- Researchers are developing machine learning techniques to enable uncrewed underwater vehicles (UUVs) to navigate autonomously without a Global Positioning System (GPS).
- These techniques involve deep reinforcement learning which involves random actions that are then observed and compared to a goal, with positive results reinforced and poor results avoided.
Underwater vehicles, or UUVs, have typically been used for tasks such as deep-sea exploration and disabling underwater mines. However, they often suffer from poor navigation control and communication due to water’s distorting effect. Traditional navigational techniques that use GPS or camera systems are ineffective underwater due to water’s obstruction of GPS signals and low visibility for cameras.

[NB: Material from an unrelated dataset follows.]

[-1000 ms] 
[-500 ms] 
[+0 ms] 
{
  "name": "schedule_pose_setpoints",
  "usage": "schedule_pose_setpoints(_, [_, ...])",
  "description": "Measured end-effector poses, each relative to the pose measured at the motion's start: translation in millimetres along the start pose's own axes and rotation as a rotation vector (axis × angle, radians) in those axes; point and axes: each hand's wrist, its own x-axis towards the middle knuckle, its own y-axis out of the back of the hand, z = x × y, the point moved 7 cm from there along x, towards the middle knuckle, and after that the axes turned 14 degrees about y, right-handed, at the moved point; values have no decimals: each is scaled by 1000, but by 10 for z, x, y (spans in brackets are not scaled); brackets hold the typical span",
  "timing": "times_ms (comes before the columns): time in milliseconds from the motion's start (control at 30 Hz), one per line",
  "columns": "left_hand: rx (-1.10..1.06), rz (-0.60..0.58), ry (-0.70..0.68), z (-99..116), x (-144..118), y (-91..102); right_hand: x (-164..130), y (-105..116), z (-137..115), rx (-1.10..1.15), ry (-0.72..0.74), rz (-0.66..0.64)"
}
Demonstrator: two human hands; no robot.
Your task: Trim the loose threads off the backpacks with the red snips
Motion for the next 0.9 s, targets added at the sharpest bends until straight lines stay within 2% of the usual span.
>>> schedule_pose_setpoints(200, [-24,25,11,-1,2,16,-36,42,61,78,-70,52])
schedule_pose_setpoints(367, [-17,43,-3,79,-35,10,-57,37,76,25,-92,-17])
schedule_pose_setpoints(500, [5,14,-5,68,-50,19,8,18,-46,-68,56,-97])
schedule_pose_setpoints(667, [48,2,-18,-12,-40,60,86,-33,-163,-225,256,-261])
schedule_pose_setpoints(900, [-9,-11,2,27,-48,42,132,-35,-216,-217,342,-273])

To address these challenges, a team of researchers from Australia and France are harnessing machine learning techniques to help UUVs navigate autonomously. The study, published in the IEEE Access journal, uses a type of machine learning called deep reinforcement learning.
This involves UUV models starting by making random actions, observing the results, then comparing them to the goal which, in this case, is to navigate as closely as possible to the target destination. Actions that lead to positive outcomes are reinforced, while less successful methods are discouraged.
Ocean currents provide another challenge for UUVs to overcome, adding unpredictability to their paths. The researchers have adjusted the conventional process of reinforcement learning to account for these conditions. They have altered the way the UUV samples from its memory buffer to mirror human learning methods more closely, focusing on recent experiences with large positive gains.
The researchers reported that UUV models trained via this adapted memory buffer technique improved more quickly and consumed less power, providing significant advantages when these vehicles are deployed. As such, they plan to test this new training algorithm on UUVs in the ocean soon.